PROBLEM REQUIREMENTS
Return exactly those lines of the material that fall between the line with "of the black" and the final line, both included.
── DATA UNDER STUDY ──
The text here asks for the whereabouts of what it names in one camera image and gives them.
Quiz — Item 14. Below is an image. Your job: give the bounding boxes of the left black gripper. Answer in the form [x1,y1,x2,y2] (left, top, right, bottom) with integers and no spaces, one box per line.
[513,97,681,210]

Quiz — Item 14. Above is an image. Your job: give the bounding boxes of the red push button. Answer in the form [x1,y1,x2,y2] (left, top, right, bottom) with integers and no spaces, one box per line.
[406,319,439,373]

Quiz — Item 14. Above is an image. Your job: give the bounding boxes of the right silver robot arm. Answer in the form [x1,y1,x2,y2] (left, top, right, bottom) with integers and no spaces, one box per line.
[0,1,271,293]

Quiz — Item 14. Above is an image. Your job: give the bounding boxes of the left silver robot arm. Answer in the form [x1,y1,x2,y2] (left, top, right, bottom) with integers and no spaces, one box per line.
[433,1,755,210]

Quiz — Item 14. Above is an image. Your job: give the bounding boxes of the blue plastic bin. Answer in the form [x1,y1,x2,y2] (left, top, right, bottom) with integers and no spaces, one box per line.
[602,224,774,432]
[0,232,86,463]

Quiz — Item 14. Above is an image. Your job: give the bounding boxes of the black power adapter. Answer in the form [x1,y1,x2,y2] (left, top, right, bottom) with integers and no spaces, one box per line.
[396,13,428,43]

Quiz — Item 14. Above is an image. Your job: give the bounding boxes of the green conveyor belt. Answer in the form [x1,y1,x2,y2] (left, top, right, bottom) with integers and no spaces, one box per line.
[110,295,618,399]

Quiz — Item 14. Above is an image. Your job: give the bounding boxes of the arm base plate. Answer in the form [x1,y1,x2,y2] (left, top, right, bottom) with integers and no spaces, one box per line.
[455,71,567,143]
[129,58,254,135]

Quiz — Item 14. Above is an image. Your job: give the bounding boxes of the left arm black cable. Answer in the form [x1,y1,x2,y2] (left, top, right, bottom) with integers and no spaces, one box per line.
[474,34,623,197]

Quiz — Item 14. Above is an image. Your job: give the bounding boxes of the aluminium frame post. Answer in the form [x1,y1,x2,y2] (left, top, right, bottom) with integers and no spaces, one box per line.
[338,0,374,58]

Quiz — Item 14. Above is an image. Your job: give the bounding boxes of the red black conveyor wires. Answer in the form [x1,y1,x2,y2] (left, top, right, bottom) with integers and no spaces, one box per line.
───
SOLUTION TO THE PROBLEM
Quiz — Item 14. Above is an image. Your job: give the bounding boxes of the black power adapter. Answer in the form [x1,y1,x2,y2] (left, top, right, bottom) with integers and no spaces, one box per line.
[396,13,428,43]

Quiz — Item 14. Above is an image. Your job: give the bounding boxes of the green conveyor belt. Answer in the form [x1,y1,x2,y2] (left, top, right, bottom) with integers and no spaces, one box per line.
[110,295,618,399]

Quiz — Item 14. Above is an image. Your job: give the bounding boxes of the arm base plate. Answer in the form [x1,y1,x2,y2] (left, top, right, bottom) with integers and no spaces, one box per line.
[455,71,567,143]
[129,58,254,135]

Quiz — Item 14. Above is an image. Your job: give the bounding boxes of the left arm black cable. Answer in the form [x1,y1,x2,y2] (left, top, right, bottom) with integers and no spaces, one box per line.
[474,34,623,197]

Quiz — Item 14. Above is an image. Your job: give the bounding boxes of the aluminium frame post. Answer in the form [x1,y1,x2,y2] (left, top, right, bottom) with integers and no spaces, one box per line.
[338,0,374,58]

Quiz — Item 14. Above is an image. Your job: give the bounding boxes of the red black conveyor wires. Answer in the form [x1,y1,x2,y2] (left, top, right, bottom) with integers and no spaces, one box per line.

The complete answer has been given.